Bradford Parkinson - Inside GNSS - Global Navigation Satellite Systems Engineering, Policy, and Design

Bradford Parkinson

 May 23, 2010, Los Angeles Times interview

 May 23, 2010, Los Angeles Times interview

A 21-year veteran of the U.S. Air Force, Bradford W. Parkinson finished up his career as a colonel who led the fight to gain Department of Defense (DoD) approval of the Global Positioning System.

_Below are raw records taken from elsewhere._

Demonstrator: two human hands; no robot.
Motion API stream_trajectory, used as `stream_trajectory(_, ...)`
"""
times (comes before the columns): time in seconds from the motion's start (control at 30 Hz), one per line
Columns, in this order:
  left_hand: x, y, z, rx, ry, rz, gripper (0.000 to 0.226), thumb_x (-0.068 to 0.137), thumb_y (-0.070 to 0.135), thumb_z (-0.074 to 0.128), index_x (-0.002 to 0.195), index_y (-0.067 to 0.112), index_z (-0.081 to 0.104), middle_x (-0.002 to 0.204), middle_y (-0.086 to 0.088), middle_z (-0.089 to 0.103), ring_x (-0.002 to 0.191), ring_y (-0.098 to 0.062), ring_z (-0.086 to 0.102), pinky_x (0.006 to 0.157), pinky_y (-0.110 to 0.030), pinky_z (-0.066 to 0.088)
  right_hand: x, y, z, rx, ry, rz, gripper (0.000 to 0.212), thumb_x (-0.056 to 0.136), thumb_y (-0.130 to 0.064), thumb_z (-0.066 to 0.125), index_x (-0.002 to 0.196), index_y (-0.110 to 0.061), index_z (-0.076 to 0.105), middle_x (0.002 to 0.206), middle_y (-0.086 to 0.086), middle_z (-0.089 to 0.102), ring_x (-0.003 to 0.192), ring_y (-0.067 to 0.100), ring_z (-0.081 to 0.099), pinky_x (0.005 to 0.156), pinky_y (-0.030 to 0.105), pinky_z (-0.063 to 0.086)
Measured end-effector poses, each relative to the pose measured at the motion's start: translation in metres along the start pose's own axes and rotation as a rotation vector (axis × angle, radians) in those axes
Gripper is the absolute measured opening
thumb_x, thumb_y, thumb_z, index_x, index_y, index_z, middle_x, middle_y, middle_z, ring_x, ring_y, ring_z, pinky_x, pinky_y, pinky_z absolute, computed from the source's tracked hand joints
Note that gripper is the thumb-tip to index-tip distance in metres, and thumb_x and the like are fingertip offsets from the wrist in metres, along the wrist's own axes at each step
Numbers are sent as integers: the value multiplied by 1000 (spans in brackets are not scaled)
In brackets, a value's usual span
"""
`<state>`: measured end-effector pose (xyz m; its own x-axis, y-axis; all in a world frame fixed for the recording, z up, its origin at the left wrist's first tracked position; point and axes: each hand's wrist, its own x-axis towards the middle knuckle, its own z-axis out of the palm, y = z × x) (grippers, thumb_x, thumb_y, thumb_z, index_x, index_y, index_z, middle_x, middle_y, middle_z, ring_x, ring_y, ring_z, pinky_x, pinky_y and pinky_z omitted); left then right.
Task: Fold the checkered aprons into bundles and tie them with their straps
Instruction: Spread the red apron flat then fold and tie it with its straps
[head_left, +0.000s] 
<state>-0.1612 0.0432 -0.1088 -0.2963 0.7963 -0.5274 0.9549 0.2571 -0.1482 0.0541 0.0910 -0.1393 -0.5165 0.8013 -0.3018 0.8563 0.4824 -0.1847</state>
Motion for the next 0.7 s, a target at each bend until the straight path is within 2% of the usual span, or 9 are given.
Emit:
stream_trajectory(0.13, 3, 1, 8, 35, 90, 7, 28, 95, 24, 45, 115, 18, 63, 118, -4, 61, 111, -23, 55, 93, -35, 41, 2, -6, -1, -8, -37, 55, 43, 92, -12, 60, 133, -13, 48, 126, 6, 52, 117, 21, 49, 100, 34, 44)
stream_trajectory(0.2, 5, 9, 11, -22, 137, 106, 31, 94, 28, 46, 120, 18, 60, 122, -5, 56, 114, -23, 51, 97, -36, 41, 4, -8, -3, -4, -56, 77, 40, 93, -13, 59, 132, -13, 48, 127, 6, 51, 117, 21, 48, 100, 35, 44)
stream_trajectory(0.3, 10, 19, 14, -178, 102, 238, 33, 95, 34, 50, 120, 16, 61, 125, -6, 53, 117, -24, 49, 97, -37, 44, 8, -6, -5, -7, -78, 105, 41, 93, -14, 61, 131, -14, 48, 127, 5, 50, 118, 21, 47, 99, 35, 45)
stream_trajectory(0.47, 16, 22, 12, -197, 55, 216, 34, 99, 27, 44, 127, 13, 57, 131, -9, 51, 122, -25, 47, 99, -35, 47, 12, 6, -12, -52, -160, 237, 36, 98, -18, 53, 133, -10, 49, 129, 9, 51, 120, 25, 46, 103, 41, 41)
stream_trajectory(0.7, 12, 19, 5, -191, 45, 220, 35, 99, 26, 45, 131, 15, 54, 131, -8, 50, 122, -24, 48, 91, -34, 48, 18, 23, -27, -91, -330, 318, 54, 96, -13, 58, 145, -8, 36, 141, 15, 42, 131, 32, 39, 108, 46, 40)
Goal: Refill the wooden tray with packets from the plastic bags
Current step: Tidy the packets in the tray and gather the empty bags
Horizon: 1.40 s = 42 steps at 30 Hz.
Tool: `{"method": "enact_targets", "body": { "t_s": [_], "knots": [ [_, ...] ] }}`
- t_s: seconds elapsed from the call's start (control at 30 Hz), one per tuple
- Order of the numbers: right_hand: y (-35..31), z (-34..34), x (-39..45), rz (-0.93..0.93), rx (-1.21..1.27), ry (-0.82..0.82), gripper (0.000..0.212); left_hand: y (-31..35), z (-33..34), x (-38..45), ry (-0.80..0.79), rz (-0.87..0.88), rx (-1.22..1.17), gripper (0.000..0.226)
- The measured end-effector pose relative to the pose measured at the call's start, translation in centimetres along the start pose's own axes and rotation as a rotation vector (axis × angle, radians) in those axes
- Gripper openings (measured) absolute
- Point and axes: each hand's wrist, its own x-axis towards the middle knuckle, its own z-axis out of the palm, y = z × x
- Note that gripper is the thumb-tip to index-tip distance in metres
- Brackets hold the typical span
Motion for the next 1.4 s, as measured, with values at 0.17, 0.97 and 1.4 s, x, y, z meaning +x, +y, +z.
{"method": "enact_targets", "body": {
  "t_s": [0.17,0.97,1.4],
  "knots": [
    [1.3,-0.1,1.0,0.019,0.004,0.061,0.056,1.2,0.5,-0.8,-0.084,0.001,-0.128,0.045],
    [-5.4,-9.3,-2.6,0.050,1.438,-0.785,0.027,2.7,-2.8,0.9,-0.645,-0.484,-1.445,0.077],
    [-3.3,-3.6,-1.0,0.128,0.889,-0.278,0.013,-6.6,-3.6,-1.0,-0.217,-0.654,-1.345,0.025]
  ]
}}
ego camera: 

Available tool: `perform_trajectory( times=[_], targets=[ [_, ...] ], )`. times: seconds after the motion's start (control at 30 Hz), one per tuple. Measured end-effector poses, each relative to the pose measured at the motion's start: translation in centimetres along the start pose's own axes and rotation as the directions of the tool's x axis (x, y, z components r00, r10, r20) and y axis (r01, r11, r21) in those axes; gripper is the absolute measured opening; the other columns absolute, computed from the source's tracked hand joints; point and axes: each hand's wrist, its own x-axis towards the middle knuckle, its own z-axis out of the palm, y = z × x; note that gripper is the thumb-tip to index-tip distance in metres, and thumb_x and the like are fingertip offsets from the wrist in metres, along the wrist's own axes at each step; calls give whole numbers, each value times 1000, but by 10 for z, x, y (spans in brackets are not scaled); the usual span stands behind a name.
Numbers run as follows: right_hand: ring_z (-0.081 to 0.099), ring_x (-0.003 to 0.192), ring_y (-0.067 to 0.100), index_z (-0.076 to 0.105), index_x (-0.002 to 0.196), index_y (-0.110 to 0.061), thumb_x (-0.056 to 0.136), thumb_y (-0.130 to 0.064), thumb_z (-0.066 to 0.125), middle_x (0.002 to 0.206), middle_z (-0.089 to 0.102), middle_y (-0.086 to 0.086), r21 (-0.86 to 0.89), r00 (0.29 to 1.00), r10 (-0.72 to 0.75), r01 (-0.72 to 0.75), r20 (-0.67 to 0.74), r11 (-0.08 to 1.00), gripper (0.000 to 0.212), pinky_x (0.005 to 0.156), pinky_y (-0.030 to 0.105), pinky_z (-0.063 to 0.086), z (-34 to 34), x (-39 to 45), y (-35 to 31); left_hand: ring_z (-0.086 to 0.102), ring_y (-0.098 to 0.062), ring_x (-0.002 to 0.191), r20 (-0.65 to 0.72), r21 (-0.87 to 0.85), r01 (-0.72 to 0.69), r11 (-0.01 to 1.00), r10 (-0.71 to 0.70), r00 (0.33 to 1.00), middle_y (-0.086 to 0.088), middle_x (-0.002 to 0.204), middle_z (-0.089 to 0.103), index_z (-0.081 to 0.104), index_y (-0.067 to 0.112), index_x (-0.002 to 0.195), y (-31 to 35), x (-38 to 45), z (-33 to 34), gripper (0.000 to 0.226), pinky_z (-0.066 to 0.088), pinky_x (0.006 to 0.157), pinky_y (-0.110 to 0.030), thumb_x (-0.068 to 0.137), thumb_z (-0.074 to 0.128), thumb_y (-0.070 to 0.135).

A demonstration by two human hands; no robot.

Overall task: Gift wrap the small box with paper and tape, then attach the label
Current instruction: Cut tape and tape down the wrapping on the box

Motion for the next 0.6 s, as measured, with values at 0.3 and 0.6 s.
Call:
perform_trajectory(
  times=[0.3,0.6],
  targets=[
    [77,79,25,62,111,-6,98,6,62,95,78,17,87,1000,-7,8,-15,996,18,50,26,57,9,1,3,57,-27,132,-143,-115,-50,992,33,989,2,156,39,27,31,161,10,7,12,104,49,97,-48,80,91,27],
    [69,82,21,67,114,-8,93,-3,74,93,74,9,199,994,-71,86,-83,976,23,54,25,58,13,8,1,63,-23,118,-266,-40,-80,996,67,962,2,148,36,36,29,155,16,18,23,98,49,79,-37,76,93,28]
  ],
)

He subsequently formed and led the NAVSTAR GPS Joint Program Office from 1973-78. As a result of these efforts, Parkinson received the 1977 Defense Department Superior Performance Award as the best program director in the Air Force.

Parkinson later served in a series of senior management positions for Rockwell Collins and Intermetrics, before joining the Stanford University faculty in 1984. He was named the Edward C. Wells Professor of Aeronautics & Astronautics, an endowed chair, in 1995. He returned to Stanford after a 9-month leave of absence in 1999 during which time he was acting CEO/President of Trimble Navigation, where he remains a member of the board of directors.

In 2001 he became an emeritus professor at Stanford in 2001 and was immediately recalled and continues as the principal investigator for several GPS research programs and teaches innovative uses of GPS.

Parkinson was the program manager (and continues as the associate program manager and co-principal investigator) for NASA’s Gravity Probe-B Program. This $500-million program uses orbiting gyroscopes to test Einstein’s General Theory of Relativity and received the 2005 NASA group achievement award.

He is author or coauthor of more than 100 technical papers on GPS and Gravity Probe-B, and is the co-editor of the AIAA’s best selling two volume set, Global Positioning System: Theory and Applications.

In 2003 Parkinson was awarded the Charles Stark Draper prize of the National Academy of Engineering for his leadership in developing GPS. He has received many other awards and honors from professional organizations, including the American Institute of Aeronautics and Astronautics (AIAA), the Institute of Electrical and Electronic Engineers, and the U.S. Institute of Navigation. is B.S. in general engineering at the U.S. Naval Academy, an M.S. in aeronautics and astronautics at MIT, and his Ph.D. in aeronautics and astronautics at Stanford. He logged more than 150 hours of combat missions in Southeast Asia. Among his military awards are the Bronze Star, Legion of Merit, Meritorious Service Medal, and a Presidential Unit Citation.